Палка… шест… древко с чем-то на конце, думала она, стараясь вытеснить сторонними рассуждениями кавардак мыслей в голове. Надо забить голову чем-то сиюминутным, практическим… если, вернее когда схватка развернется посредь Чернухи, меч станет нехорошим подспорьем. Нужно что-то длинное, противокавалерийское.

Она обошла всю Чернуху, видя, как деревенские воспряли духом. На женщину поглядывали чуть ли не торжествующе, дескать, она сулила всяческие ужасы, а злодеи пока даже красного петуха не пустили, сжигая брошенную лесопилку и прочее добро за частоколом. «Живодеры» пока вели себя едва ли образцово, строго в противовес ужасам, которые прорицал Бьярн. Никаких голов на копьях, замученных пленников и прочих эксцессов. Но там, где селяне видели надежду, Елена чувствовала нарастающий ужас. В действиях противника просматривались жесткая дисциплина и расчет, а чернуховцы за редким исключением с каждым часом расслаблялись, думая, что столь безобидные, смирные завоеватели скоро утомятся и пойдут себе дальше.

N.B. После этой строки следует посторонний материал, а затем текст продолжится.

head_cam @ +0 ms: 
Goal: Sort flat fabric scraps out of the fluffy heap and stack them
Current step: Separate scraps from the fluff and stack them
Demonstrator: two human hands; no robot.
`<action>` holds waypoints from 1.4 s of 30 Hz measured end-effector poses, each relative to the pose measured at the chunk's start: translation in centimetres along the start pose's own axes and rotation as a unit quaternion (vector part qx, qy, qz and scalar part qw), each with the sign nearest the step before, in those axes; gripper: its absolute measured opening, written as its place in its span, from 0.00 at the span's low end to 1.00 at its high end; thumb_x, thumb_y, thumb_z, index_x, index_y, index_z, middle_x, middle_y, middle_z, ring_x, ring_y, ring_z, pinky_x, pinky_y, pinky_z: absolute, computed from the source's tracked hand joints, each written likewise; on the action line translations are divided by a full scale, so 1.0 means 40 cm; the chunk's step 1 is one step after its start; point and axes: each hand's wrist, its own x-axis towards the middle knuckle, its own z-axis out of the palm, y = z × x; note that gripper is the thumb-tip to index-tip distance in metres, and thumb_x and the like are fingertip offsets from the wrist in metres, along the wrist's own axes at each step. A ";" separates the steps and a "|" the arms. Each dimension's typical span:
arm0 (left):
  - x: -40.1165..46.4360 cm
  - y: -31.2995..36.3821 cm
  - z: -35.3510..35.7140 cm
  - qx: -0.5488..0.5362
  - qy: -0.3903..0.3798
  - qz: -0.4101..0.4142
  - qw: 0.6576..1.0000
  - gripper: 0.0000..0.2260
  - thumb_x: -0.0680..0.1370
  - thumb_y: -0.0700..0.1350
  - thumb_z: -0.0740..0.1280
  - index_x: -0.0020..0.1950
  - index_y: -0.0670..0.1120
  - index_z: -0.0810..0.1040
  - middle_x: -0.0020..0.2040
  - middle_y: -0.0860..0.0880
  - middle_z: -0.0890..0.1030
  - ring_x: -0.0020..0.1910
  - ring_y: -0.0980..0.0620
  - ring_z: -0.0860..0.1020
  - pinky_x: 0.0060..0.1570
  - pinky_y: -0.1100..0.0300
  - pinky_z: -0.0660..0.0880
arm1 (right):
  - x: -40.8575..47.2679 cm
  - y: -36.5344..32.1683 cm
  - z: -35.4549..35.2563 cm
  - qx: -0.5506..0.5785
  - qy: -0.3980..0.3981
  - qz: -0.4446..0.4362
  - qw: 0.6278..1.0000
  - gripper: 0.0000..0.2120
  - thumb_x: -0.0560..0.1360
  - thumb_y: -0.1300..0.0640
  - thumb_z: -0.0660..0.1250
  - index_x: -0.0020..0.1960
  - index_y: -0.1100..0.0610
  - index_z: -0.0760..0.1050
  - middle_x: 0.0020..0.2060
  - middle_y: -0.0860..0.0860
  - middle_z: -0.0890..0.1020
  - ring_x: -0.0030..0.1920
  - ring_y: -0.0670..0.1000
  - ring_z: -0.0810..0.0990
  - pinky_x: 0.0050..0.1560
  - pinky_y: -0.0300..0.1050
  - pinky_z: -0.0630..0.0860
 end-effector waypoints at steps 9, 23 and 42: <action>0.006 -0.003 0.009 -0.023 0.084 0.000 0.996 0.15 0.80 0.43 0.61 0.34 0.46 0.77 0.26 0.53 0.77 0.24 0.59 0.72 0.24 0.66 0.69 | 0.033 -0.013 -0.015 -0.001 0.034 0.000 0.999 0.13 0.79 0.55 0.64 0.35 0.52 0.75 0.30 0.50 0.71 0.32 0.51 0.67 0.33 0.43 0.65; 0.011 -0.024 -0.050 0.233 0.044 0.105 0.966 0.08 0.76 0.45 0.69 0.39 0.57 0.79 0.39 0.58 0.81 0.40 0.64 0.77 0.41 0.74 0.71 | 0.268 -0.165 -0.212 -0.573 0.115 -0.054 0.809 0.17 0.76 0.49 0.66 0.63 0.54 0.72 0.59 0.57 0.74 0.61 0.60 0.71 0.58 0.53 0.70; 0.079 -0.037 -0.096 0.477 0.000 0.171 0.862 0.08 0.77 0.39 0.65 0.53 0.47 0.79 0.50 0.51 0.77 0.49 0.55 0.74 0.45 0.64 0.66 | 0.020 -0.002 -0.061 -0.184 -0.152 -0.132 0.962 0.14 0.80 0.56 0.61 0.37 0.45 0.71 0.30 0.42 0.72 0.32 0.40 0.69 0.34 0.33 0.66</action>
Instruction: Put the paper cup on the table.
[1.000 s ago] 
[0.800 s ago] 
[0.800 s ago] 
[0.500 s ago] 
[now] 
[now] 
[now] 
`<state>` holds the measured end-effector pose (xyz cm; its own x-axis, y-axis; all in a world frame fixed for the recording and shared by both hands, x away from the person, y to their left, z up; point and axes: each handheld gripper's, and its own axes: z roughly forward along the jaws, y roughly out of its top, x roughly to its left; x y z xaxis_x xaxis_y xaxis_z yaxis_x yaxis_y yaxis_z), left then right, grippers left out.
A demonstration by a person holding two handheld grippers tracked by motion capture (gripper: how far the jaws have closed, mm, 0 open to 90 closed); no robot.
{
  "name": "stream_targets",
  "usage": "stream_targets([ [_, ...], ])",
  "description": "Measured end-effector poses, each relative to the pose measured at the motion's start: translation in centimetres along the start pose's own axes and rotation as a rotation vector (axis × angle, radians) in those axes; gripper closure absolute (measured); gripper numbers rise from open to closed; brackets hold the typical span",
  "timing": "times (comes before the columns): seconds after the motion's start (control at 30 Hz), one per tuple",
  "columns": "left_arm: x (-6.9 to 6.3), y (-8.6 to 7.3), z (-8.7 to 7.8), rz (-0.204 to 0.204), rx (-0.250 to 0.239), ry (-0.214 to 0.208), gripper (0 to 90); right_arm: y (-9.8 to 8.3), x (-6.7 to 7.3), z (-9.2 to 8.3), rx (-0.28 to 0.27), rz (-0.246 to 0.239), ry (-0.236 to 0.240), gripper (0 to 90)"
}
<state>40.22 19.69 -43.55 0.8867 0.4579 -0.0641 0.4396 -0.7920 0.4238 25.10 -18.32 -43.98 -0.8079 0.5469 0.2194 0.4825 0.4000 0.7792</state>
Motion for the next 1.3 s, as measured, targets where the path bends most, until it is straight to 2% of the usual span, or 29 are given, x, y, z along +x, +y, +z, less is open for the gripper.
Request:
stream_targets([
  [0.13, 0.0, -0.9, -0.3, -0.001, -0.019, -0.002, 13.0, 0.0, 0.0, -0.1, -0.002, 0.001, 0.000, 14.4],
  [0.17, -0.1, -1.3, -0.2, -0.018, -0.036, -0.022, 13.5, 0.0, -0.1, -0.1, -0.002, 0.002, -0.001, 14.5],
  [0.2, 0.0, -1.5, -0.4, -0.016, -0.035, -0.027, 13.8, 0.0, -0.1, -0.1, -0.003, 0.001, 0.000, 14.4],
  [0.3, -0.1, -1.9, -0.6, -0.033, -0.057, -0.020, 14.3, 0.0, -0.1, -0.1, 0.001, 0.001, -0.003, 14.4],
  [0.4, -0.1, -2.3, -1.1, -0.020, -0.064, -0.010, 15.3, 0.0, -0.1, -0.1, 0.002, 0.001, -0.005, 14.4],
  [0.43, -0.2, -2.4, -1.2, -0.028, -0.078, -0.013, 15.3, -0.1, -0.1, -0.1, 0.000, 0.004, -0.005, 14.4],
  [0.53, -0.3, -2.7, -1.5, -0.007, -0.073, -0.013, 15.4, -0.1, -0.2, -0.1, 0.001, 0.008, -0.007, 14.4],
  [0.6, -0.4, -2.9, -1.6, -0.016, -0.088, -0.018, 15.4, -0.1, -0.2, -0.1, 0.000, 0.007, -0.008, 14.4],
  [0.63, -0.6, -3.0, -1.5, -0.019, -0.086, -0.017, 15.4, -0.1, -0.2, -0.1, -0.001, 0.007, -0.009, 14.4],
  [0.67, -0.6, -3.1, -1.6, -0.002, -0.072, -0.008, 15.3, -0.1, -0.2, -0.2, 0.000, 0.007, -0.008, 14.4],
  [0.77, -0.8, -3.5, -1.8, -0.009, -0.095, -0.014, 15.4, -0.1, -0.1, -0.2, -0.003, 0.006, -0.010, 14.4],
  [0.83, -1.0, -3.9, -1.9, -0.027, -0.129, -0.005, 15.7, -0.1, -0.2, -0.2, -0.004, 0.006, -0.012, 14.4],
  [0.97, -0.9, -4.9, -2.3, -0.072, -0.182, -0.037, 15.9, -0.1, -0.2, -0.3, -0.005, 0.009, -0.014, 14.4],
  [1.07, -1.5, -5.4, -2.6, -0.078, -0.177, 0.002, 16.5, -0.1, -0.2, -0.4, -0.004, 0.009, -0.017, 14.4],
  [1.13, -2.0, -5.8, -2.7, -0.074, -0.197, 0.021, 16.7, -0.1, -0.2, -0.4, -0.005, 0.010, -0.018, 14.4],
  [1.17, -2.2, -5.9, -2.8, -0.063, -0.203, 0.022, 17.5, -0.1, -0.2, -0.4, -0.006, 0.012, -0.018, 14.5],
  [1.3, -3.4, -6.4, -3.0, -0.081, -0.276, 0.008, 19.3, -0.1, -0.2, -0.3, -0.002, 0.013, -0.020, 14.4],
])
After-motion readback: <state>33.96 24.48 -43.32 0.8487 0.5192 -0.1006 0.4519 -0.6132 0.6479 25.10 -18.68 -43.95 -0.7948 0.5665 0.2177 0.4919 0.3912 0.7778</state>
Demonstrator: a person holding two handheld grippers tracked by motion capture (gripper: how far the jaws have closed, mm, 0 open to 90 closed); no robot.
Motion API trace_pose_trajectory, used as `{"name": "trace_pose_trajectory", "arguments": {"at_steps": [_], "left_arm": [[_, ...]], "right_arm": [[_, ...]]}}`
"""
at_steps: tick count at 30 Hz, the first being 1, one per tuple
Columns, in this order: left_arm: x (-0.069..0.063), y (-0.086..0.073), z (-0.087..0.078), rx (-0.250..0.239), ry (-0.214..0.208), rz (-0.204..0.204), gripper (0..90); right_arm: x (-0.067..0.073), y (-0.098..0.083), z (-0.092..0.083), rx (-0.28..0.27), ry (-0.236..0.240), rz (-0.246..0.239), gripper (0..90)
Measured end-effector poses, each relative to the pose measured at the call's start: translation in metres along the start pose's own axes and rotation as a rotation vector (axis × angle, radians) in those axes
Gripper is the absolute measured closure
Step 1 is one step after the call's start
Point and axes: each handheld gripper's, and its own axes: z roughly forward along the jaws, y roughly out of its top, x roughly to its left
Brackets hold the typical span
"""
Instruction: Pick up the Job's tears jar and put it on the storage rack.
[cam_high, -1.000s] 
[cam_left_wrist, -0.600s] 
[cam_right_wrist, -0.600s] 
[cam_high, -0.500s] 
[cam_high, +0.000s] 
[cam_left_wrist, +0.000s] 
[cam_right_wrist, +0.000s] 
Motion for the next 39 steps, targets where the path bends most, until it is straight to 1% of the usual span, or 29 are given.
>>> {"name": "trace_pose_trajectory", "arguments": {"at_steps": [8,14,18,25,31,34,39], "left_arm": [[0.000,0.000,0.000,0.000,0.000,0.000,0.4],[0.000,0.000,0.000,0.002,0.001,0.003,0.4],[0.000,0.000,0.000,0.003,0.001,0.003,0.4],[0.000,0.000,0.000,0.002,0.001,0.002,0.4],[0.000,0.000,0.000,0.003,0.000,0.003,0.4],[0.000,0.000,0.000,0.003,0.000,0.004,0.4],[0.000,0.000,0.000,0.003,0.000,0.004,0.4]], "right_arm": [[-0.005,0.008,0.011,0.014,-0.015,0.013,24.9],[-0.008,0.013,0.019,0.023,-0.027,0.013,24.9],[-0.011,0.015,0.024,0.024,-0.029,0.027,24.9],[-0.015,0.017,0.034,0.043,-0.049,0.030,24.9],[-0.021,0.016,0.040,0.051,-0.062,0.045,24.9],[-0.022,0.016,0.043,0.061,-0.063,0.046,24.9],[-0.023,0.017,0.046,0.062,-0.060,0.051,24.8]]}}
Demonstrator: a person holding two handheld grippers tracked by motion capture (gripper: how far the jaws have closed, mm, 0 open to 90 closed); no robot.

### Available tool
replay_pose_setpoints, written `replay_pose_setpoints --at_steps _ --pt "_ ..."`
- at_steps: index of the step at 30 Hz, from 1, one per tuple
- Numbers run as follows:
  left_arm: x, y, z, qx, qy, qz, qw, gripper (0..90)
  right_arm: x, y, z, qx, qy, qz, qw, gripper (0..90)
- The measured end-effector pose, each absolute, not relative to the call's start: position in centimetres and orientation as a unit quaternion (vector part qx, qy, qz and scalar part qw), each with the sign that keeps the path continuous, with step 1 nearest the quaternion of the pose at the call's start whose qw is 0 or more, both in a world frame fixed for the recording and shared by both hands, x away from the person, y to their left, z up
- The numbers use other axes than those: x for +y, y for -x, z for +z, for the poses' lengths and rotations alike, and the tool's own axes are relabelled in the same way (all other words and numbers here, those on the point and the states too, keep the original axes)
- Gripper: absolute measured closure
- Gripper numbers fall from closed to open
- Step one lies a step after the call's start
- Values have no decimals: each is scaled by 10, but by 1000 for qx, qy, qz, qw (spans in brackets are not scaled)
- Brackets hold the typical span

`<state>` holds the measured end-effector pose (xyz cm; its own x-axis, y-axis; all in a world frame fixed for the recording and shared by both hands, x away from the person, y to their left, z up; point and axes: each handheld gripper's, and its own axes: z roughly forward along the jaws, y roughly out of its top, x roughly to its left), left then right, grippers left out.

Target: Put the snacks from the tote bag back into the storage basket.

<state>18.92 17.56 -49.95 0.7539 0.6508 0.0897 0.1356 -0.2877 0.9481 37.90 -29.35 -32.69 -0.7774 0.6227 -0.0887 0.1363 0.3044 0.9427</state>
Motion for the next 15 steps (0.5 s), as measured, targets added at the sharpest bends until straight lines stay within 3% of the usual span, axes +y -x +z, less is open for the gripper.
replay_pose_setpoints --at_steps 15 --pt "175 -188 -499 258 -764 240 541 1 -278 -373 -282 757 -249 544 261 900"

У южных ворот один из братьев-мечников громко учил сельских девиц, что правильно выговаривать его имя: «Марга-а-э-э-этти!», растягивая «э» как можно дольше. Странно, что его жена смотрела на эти шалости сквозь пальцы, но в каждой семье свой устав. Старший брат вместе с Кадфалем опустился на колени, молясь.

Гаваль и в самом деле сбежал, на него махнули рукой, ушел себе и ушел, вольному воля. Боевой квартет из Писаря-щитоносца и трех копейщиков сторожил западные ворота как самая большая тактическая единица. Арнцен-младший деятельно приставал к Дьедонне, видя в боевом алкоголике сурового кавалера, знатока рыцарских искусств и прочих добродетелей. Могучий барон стоически терпел, отделываясь краткими фразами наподобие «да, так есть», «от сего большая польза исходит» и «бить надо со всех сил». Дядька шатался с племянником как привязанный, однако старался не отсвечивать особо, этакая молчаливая тень. Елене показалось, что незаконнорожденный мучается какими-то тяжкими думами, притом не связанными с грядущей баталией. Создавалось впечатление, что Дядьку грызет совесть, во всяком случае, на «рыцаренка» он глядел как побитая собака на украденную кость. Но женщина решила не навешивать себе чужие комплексы и мутные проблемы. Гамилла и Артиго оставались на крыше и бдили. В общем все находились при деле.

Злодеи, наконец, запалили могучий костер, метнувший оранжевые языки выше деревьев, жарили, судя по запаху, мясо, предаваясь умеренному кутежу. Пели что-то с бесконечным числом куплетов и рифмами только к слову «жопа».

Несмотря на близкую полночь, Чернуха бодрствовала, селяне зажигали все, что могло светить, будто в надежде отогнать страхи рукотворными огоньками. Готлиб «Писарь», проходя мимо, тяжело дыша и отдуваясь, неожиданно сунул Елене просяной хлебец, больше похожий на застывшую кашу, обжаренную в сковороде. Вид Мультиварио имел при этом застенчивый и очень трогательный, как школьник, долго выбиравший между опциями «дернуть за косичку» и «подарить шоколадку». Совершив доброе дело, Писарь ушел к своим, дальше нести службу, а Елена, жуя пресный мякиш, вспомнила, что просяная мука схватывается очень плохо, и для нормальной выпечки ее лучше мешать с чем-то еще. Наверное, этот хлебец пекли «вчистую», как есть. Учитывая габариты щитоносца и общую страсть к еде, жертва для толстяка и впрямь была нешуточная. Елена аж умилилась, несмотря на сумеречное состояние души.